Consistent with the CARES Act requirements, applications for loans under the PPP require participants to certify that “[c]urrent economic uncertainty makes this loan request necessary to support the ongoing operations of the [a]pplicant.” Over the past several weeks, Treasury issued several items of guidance making this certification more onerous and limiting, after the fact, the ability of companies to participate in the PPP. Those who had already received PPP loans have faced increasing uncertainty as to whether they would be forced to repay loans after spending the money to keep their businesses afloat or, in a worst case, be subject to civil or criminal penalties.
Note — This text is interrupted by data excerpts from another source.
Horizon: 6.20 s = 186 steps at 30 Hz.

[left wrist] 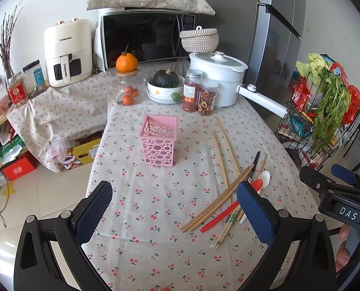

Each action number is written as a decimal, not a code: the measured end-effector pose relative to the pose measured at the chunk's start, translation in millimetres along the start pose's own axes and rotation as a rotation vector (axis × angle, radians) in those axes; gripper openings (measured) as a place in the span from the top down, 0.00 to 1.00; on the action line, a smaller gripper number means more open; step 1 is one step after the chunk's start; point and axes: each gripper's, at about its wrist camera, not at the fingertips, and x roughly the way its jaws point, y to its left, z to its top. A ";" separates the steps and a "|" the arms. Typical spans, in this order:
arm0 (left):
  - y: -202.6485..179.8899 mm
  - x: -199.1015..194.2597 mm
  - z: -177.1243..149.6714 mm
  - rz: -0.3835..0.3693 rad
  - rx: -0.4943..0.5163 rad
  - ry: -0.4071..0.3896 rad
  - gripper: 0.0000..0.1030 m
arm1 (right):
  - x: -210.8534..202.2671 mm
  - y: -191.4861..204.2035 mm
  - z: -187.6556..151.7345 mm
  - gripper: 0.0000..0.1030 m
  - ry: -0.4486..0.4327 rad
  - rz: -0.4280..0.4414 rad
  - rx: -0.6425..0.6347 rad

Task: Organize utensils

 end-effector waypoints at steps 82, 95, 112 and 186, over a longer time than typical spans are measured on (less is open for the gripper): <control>-30.0 131.9 28.2 -0.323 0.170 0.303 0.92 | 195.1 -98.5 0.5 0.56 0.461 0.178 0.333; 20.0 104.0 30.1 -0.376 0.064 0.182 0.92 | 212.4 -102.6 -8.2 0.94 0.395 0.217 0.335; 84.5 -8.1 84.9 -0.275 -0.058 -0.256 0.93 | 102.8 -51.5 32.9 0.96 0.077 0.167 0.117; 142.6 138.2 48.1 0.098 -0.112 0.100 0.20 | 167.7 167.0 112.2 0.84 -0.276 0.118 -0.133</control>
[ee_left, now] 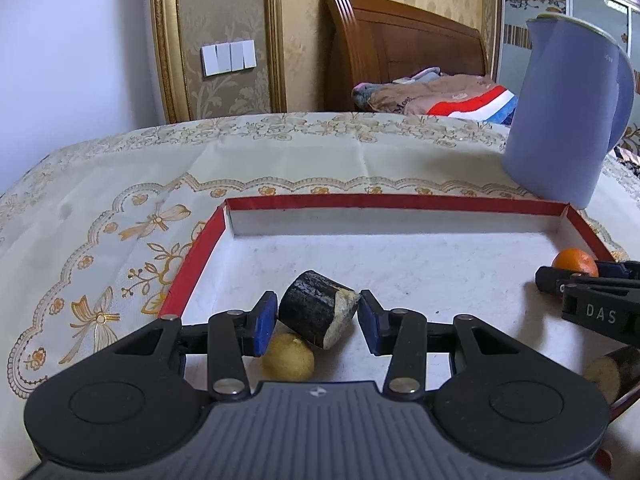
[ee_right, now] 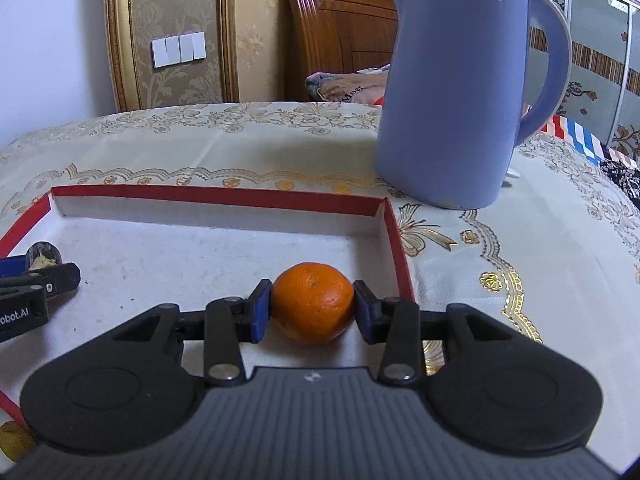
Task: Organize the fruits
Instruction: 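Carry the cylinder and orange into the red tray and open both tools, then move the left tool out of the tray and grasp the green tomato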
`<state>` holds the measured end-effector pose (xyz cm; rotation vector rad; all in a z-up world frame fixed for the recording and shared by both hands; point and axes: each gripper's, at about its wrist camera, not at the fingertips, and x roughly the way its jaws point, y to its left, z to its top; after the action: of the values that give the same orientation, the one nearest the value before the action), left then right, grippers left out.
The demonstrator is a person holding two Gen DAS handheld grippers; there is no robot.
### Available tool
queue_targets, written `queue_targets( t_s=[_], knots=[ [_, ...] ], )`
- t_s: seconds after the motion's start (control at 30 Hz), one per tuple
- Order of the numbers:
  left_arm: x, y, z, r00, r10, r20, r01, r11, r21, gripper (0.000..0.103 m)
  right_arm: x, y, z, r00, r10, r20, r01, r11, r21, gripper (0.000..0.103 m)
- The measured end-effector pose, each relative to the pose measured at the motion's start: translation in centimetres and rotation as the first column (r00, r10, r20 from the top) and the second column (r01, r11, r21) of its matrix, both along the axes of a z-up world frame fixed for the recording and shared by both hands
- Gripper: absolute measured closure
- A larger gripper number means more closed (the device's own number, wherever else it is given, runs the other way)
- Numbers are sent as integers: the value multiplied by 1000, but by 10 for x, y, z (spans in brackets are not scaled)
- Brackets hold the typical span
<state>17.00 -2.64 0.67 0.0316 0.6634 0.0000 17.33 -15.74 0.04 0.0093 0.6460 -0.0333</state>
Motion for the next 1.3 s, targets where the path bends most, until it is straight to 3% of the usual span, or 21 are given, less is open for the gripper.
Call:
queue_targets(
  t_s=[0.5,0.6,0.73,0.83,1.0,1.07,1.3],
  knots=[
    [1,-2,-4,1000,6,7,-6,1000,16,58,0,0,0,1000,-6,2,6,1000,9,61],
    [-1,0,-4,1000,6,23,-6,1000,5,54,-3,-1,3,1000,-17,19,17,1000,9,43],
    [-6,0,-1,999,3,54,-3,1000,10,48,-9,4,7,999,-10,49,11,1000,-19,38],
    [-10,-2,1,997,3,81,-5,1000,22,48,-13,5,9,997,-19,77,21,999,-27,24],
    [-19,-2,4,992,-3,127,1,1000,17,48,-18,3,14,995,-21,98,22,1000,-7,20],
    [-20,-1,3,992,-8,127,6,1000,14,48,-19,3,13,994,-30,106,31,1000,-3,12],
    [-24,-1,3,990,-12,138,9,1000,17,48,-22,1,13,993,-39,110,37,999,13,12]
  ],
)
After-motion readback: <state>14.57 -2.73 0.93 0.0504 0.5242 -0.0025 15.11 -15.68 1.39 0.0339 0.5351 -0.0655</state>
We have previously provided guidance to companies to help minimize these risks.
Now, Treasury has added to the FAQ Question 46, which addresses the economic need certification and offers some important guidance.
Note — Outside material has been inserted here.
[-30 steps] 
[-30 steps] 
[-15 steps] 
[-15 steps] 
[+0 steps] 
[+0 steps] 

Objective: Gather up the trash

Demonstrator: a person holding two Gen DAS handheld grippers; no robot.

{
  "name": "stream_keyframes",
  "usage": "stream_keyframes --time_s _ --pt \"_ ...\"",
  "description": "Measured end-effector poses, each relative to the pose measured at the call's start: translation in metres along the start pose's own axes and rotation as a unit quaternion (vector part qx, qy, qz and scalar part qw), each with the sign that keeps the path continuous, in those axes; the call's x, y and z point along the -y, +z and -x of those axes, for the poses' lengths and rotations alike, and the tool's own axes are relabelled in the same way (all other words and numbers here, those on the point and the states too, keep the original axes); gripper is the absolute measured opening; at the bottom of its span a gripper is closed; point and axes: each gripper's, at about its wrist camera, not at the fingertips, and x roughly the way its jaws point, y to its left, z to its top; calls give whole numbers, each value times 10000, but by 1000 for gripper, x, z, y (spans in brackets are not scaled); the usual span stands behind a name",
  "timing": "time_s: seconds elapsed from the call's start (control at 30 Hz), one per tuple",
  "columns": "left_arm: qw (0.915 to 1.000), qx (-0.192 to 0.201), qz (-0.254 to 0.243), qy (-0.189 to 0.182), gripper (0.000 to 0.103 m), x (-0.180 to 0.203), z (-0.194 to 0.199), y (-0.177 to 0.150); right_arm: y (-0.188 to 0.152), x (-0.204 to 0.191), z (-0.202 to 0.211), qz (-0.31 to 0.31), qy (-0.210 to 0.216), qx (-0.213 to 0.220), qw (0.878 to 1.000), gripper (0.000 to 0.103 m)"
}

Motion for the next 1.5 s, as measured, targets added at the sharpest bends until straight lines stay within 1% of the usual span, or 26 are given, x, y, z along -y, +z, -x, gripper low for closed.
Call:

- Companies borrowing less than $2 million “will be deemed to have made the required certification concerning the necessity of the loan request in good faith.” Treasury describes this as a “safe harbor” that is justified by the lesser resources of businesses that borrow less than $2 million and by SBA’s own “finite resources.” This is an important clarification and provides relief to the smallest participants in the PPP who should not have to worry that Treasury might conduct audits or investigations of companies who borrowed less than $2 million, absent separate evidence.
- As Treasury has already announced, companies borrowing more than $2 million will be audited. Question 46 states that these larger borrowers “may still have an adequate basis for making the required good-faith certification, based on their individual circumstances in light of the language of the certification and SBA guidance.” Importantly, Treasury also states that if they conclude that a borrower was not eligible and the borrower repays the loan, there will be no further enforcement action by Treasury or the SBA.
“If SBA determines in the course of its review that a borrower lacked an adequate basis for the required certification concerning the necessity of the loan request, SBA will seek repayment of the outstanding PPP loan balance and will inform the lender that the borrower is not eligible for loan forgiveness. If the borrower repays the loan after receiving notification from SBA, SBA will not pursue administrative enforcement or referrals to other agencies based on its determination with respect to the certification concerning necessity of the loan request.”
While Question 46 certainly offers helpful guidance, there are still plenty of unknowns. Does this guidance prevent further enforcement actions against companies based on separate evidence, such as resulting from a qui tam suit? Will borrowers of more than $2 million be required to repay the full loan immediately or over the term of the promissory note to benefit from this guidance? What will the previously announced audits of companies that borrowed more than $2 million consist of?
As the deadline for forgiveness applications approaches, it will be critical for Treasury to provide guidance on these points.